__Brief__
Make an exact copy of the records, leaving out the images.

__Input material__
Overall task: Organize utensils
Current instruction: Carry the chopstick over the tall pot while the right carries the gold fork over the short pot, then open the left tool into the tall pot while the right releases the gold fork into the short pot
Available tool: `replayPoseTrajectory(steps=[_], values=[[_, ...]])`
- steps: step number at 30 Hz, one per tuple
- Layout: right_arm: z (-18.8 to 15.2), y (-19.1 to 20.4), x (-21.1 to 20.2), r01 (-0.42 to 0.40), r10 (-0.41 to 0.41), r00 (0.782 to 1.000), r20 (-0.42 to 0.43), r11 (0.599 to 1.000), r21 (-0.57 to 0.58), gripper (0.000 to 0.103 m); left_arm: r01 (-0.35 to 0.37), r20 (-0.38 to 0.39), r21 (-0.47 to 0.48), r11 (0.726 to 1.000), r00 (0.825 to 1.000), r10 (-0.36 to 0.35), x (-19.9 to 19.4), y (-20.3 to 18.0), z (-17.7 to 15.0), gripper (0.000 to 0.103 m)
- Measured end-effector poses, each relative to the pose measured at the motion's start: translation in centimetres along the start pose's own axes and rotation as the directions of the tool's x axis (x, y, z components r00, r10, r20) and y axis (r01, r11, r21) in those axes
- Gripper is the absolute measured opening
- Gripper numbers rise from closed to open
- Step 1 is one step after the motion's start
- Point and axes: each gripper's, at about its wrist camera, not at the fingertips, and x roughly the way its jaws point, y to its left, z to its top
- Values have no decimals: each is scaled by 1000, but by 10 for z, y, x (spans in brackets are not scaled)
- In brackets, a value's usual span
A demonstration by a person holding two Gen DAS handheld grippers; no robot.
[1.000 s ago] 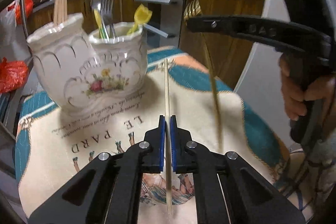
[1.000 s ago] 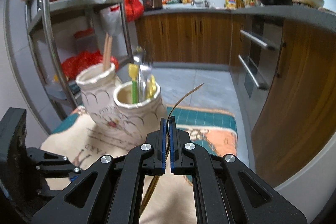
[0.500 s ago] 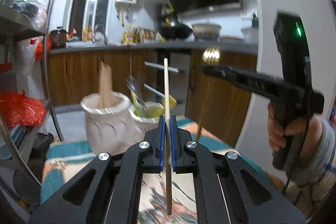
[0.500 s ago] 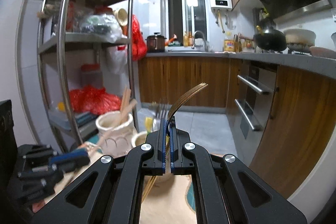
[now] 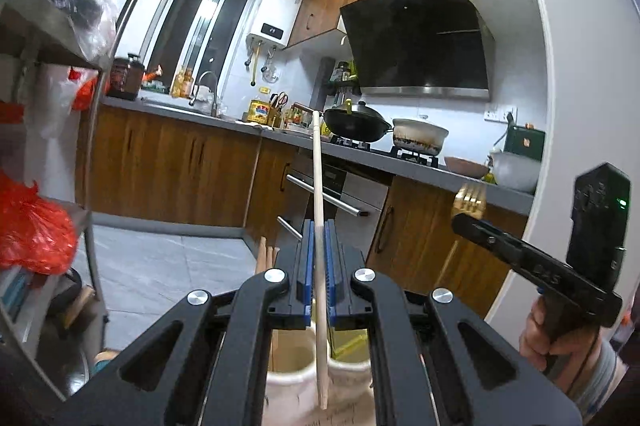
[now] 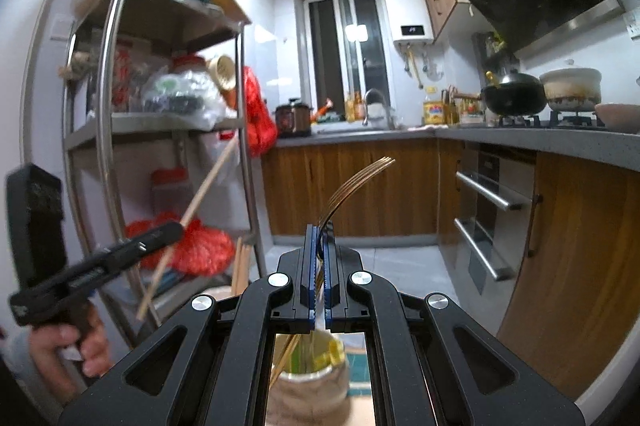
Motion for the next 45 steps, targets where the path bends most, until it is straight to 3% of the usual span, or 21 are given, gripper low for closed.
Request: replayPoseTrajectory(steps=[5, 12, 20, 26, 33, 45], values=[[7, -10, 7, 39, -40, 998, 53, 999, 33, 4, -2, 2, -58, 998, 1000, 2, 32, 19, -4, 5], [3, -16, 17, 78, -82, 994, 73, 996, 47, 4, -57, -3, -19, 998, 998, 57, 54, 26, -24, 5], [-22, -5, 42, 83, -84, 996, -25, 996, -39, 4, -65, -18, 14, 998, 998, 65, 35, 31, -37, 5], [-33, -5, 48, 67, -69, 995, -67, 997, -30, 4, -86, -29, 48, 995, 996, 88, 13, 26, -41, 5], [-46, 2, 51, 53, -59, 993, -101, 997, -60, 4, -134, -101, 9, 991, 986, 134, 2, 27, -52, 5], [-58, 8, 58, 51, -62, 989, -138, 996, -80, 4, -184, -124, 91, 979, 973, 194, 5, 24, -53, 6]])
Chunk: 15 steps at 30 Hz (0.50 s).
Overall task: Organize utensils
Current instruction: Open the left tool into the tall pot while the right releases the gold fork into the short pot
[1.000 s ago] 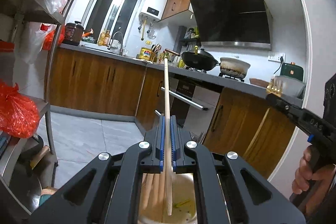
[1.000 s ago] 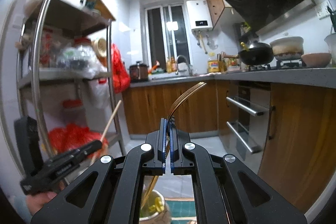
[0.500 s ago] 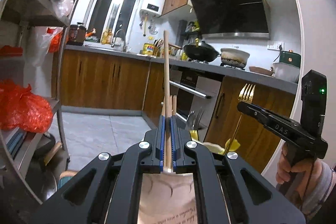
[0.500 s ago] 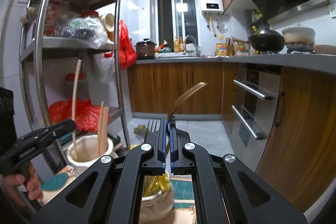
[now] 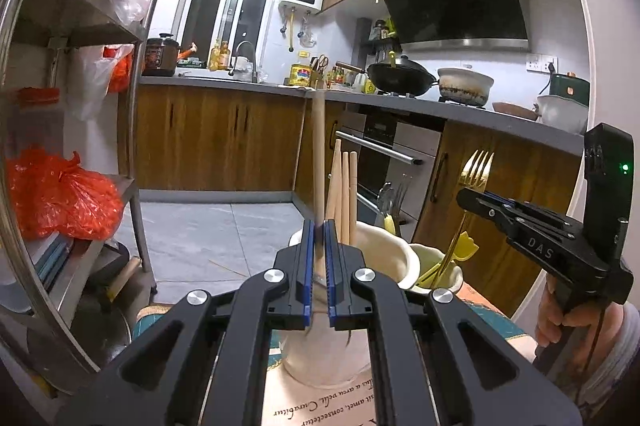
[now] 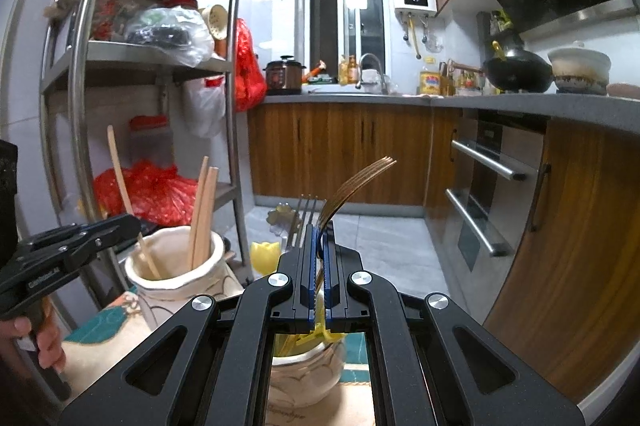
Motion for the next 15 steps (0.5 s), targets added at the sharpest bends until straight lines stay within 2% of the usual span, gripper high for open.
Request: replayPoseTrajectory(steps=[2, 3, 6, 8, 11, 15], values=[[0, -1, 1, 0, 0, 1000, 0, 1000, 5, 4, -16, -6, 14, 1000, 1000, 16, 1, -1, 1, 11], [1, -1, 1, 0, 0, 1000, 1, 1000, 5, 4, -20, -9, 15, 1000, 1000, 20, 2, -1, 1, 20], [1, -2, 1, 0, 0, 1000, 3, 1000, 3, 4, -37, 0, 12, 999, 999, 37, 0, 0, 1, 34], [1, -2, 2, 4, -4, 1000, 2, 1000, 4, 4, -40, 4, 10, 999, 999, 40, -1, 1, 2, 36], [3, -4, 6, 5, -5, 1000, -3, 1000, 23, 4, -48, 7, 2, 999, 999, 47, -1, 1, 3, 46], [4, -15, 16, 13, -12, 1000, -21, 997, 73, 4, -51, -4, 1, 999, 999, 51, 1, 1, 2, 46]])
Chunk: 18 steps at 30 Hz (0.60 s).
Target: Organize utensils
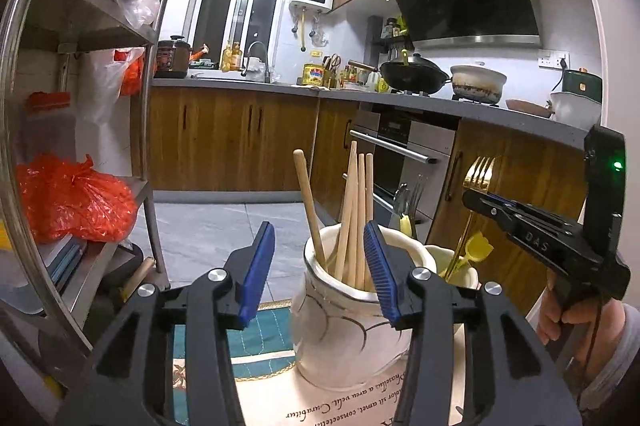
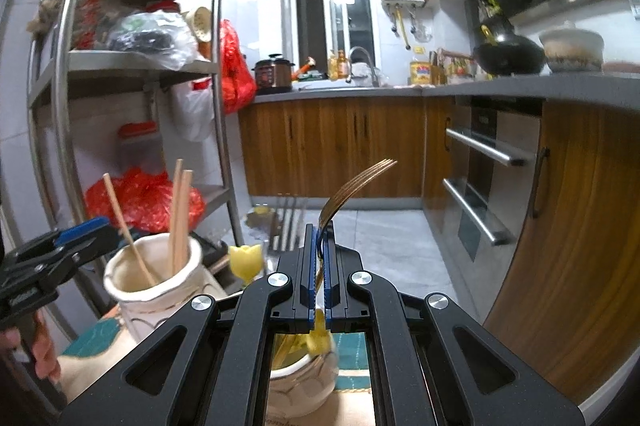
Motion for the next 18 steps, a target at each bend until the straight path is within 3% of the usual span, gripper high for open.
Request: replayPoseTrajectory(steps=[5, 7, 9, 12, 18], values=[[-1, -8, 8, 2, -1, 1000, -22, 1000, 29, 6, 3, -8, 5, 1000, 1000, -3, 0, -1, -1, 46], [-2, -7, 8, -1, 1, 1000, -22, 1000, 21, 14, 6, -13, 0, 1000, 1000, -6, 1, 0, -1, 46], [-2, -5, 6, -7, 7, 1000, -25, 1000, 16, 31, 8, -22, -2, 1000, 1000, -8, 1, 0, -1, 46], [-2, -4, 0, -14, 14, 1000, -23, 1000, 13, 49, 4, -25, 9, 1000, 1000, -3, -4, -1, 0, 47], [0, -10, -28, -21, 21, 1000, -10, 999, 36, 68, -11, -22, 10, 1000, 1000, 11, -21, 0, -1, 52]])
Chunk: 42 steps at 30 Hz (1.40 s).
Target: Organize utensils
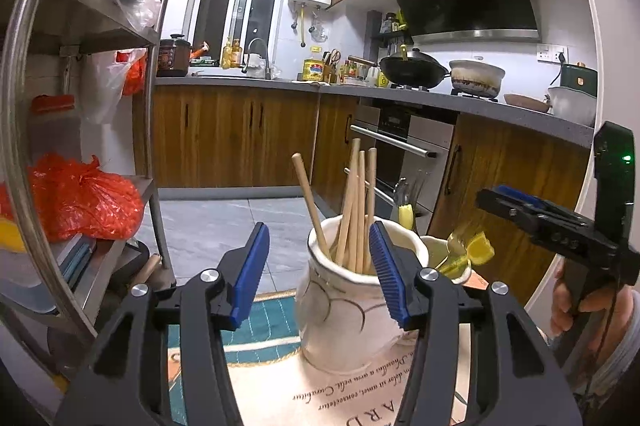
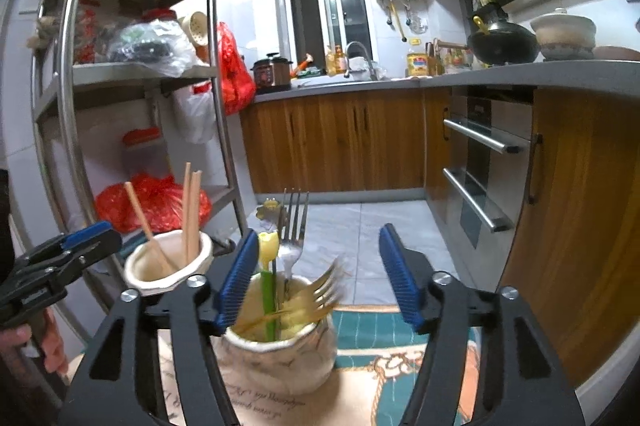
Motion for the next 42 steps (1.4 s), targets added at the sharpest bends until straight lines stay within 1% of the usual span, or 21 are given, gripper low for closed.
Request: replayPoseTrajectory(steps=[3, 6, 10, 14, 17, 19, 20, 22, 23, 24, 26, 27, 29, 34, 38, 42], values=[[-3, 0, -16, -3, 3, 1000, 4, 1000, -7, 72, 0, -15, -4, 1000, 1000, 0, -8, -2, -6, 52], [-12, 1, -32, 2, -2, 1000, -3, 1000, -30, 74, 2, -28, 11, 1000, 1000, -1, -17, -8, -15, 52], [-23, 0, -51, 9, -9, 1000, -3, 1000, -26, 76, 10, -55, 22, 1000, 998, -9, -27, -17, -24, 52], [-36, -2, -67, 21, -21, 1000, 2, 1000, -21, 79, 30, -72, 24, 999, 997, -28, -41, -26, -34, 55], [-45, -4, -74, 28, -28, 1000, -12, 1000, -15, 82, 24, -74, 39, 999, 997, -21, -50, -31, -42, 61], [-51, -4, -78, 33, -33, 999, -16, 999, -18, 83, 23, -82, 37, 999, 996, -20, -52, -32, -46, 63], [-54, -3, -80, 31, -31, 999, -17, 999, -20, 84, 19, -85, 38, 999, 996, -15, -52, -32, -48, 66], [-59, -2, -84, 30, -30, 999, -13, 999, -29, 89, -3, -73, 43, 999, 997, 7, -54, -33, -52, 78], [-61, -2, -84, 31, -32, 999, -12, 999, -38, 91, -13, -64, 45, 999, 998, 16, -56, -33, -53, 87], [-63, -1, -84, 31, -32, 999, -11, 998, -46, 92, -30, -49, 47, 998, 998, 33, -57, -33, -54, 90], [-66, 1, -83, 41, -42, 999, -4, 997, -68, 94, -47, -41, 53, 998, 998, 49, -57, -33, -54, 93], [-67, 3, -82, 45, -45, 999, 0, 996, -82, 95, -56, -37, 55, 997, 998, 58, -57, -33, -54, 96], [-69, 6, -81, 45, -44, 999, 6, 994, -103, 97, -72, -32, 55, 996, 997, 74, -56, -32, -55, 97], [-74, 13, -76, 47, -47, 999, 5, 989, -138, 97, -84, -40, 62, 995, 995, 87, -52, -31, -58, 97], [-73, 14, -76, 36, -35, 999, 13, 991, -132, 98, -76, -38, 56, 996, 996, 79, -53, -29, -57, 97], [-73, 12, -74, 44, -45, 999, -4, 992, -114, 98, -95, -43, 59, 994, 994, 97, -51, -30, -58, 97]])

__Answer for this exercise__
Overall task: Organize utensils
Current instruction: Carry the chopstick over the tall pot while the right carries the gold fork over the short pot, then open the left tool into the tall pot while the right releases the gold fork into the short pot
Available tool: `replayPoseTrajectory(steps=[_], values=[[_, ...]])`
- steps: step number at 30 Hz, one per tuple
- Layout: right_arm: z (-18.8 to 15.2), y (-19.1 to 20.4), x (-21.1 to 20.2), r01 (-0.42 to 0.40), r10 (-0.41 to 0.41), r00 (0.782 to 1.000), r20 (-0.42 to 0.43), r11 (0.599 to 1.000), r21 (-0.57 to 0.58), gripper (0.000 to 0.103 m); left_arm: r01 (-0.35 to 0.37), r20 (-0.38 to 0.39), r21 (-0.47 to 0.48), r11 (0.726 to 1.000), r00 (0.825 to 1.000), r10 (-0.36 to 0.35), x (-19.9 to 19.4), y (-20.3 to 18.0), z (-17.7 to 15.0), gripper (0.000 to 0.103 m)
- Measured end-effector poses, each relative to the pose measured at the motion's start: translation in centimetres along the start pose's own axes and rotation as the directions of the tool's x axis (x, y, z components r00, r10, r20) and y axis (r01, r11, r21) in those axes
- Gripper is the absolute measured opening
- Gripper numbers rise from closed to open
- Step 1 is one step after the motion's start
- Point and axes: each gripper's, at about its wrist camera, not at the fingertips, and x roughly the way its jaws point, y to its left, z to its top
- Values have no decimals: each is scaled by 1000, but by 10 for z, y, x (spans in brackets are not scaled)
- In brackets, a value's usual span
A demonstration by a person holding two Gen DAS handheld grippers; no robot.
[1.000 s ago] 
[1.000 s ago] 
[0.500 s ago] 
[0.500 s ago] 
[now] 
[now] 
Motion for the next 45 steps, targets where the path bends most, until it is straight to 3% of the usual span, or 21 are given, gripper low for closed.
Request: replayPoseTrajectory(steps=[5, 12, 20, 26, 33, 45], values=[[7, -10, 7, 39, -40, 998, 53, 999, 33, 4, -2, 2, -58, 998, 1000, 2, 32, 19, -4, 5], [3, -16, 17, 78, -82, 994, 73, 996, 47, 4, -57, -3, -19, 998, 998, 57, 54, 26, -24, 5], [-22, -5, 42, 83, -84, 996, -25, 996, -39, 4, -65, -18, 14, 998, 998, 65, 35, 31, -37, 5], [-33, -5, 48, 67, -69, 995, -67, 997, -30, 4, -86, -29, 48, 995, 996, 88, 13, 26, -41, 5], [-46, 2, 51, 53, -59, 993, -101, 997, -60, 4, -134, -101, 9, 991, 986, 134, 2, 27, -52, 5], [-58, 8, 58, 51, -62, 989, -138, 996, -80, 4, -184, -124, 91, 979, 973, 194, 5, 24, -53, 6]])
Chunk: 15 steps at 30 Hz (0.50 s).
Overall task: Organize utensils
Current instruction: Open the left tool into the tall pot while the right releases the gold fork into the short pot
[1.000 s ago] 
[1.000 s ago] 
[0.500 s ago] 
[0.500 s ago] 
[now] 
[now] 
Motion for the next 15 steps (0.5 s), targets added at the sharpest bends until straight lines stay within 2% of the usual span, gripper high for open.
Request: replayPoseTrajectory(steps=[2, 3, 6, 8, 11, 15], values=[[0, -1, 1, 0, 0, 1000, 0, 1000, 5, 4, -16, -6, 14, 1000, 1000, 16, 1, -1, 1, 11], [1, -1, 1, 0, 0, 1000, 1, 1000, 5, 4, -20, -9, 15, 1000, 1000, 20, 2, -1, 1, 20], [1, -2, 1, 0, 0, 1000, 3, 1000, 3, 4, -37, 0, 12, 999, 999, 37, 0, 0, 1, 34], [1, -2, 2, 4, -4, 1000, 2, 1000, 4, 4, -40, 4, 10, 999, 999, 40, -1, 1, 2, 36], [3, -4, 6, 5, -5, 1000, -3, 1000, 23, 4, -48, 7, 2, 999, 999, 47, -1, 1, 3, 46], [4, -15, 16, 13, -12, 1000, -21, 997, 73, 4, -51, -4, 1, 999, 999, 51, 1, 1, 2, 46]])
Chunk: 18 steps at 30 Hz (0.60 s).
Target: Organize utensils
Motion for the next 18 steps, a target at each bend until the straight path is within 3% of the usual span, gripper high for open.
Request: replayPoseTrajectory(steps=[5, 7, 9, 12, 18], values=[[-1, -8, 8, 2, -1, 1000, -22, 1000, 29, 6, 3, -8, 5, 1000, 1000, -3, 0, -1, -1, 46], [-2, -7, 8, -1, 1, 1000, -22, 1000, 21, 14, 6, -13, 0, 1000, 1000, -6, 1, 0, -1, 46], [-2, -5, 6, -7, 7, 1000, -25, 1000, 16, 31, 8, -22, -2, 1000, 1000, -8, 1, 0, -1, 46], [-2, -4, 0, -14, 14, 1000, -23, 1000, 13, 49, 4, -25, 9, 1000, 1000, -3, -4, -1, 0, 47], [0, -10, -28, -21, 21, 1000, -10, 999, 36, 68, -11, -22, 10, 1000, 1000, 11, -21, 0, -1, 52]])
Chunk: 42 steps at 30 Hz (1.40 s).
Target: Organize utensils
Motion for the next 42 steps (1.4 s), targets added at the sharpest bends until straight lines stay within 1% of the usual span, or 21 are given, gripper low for closed.
Request: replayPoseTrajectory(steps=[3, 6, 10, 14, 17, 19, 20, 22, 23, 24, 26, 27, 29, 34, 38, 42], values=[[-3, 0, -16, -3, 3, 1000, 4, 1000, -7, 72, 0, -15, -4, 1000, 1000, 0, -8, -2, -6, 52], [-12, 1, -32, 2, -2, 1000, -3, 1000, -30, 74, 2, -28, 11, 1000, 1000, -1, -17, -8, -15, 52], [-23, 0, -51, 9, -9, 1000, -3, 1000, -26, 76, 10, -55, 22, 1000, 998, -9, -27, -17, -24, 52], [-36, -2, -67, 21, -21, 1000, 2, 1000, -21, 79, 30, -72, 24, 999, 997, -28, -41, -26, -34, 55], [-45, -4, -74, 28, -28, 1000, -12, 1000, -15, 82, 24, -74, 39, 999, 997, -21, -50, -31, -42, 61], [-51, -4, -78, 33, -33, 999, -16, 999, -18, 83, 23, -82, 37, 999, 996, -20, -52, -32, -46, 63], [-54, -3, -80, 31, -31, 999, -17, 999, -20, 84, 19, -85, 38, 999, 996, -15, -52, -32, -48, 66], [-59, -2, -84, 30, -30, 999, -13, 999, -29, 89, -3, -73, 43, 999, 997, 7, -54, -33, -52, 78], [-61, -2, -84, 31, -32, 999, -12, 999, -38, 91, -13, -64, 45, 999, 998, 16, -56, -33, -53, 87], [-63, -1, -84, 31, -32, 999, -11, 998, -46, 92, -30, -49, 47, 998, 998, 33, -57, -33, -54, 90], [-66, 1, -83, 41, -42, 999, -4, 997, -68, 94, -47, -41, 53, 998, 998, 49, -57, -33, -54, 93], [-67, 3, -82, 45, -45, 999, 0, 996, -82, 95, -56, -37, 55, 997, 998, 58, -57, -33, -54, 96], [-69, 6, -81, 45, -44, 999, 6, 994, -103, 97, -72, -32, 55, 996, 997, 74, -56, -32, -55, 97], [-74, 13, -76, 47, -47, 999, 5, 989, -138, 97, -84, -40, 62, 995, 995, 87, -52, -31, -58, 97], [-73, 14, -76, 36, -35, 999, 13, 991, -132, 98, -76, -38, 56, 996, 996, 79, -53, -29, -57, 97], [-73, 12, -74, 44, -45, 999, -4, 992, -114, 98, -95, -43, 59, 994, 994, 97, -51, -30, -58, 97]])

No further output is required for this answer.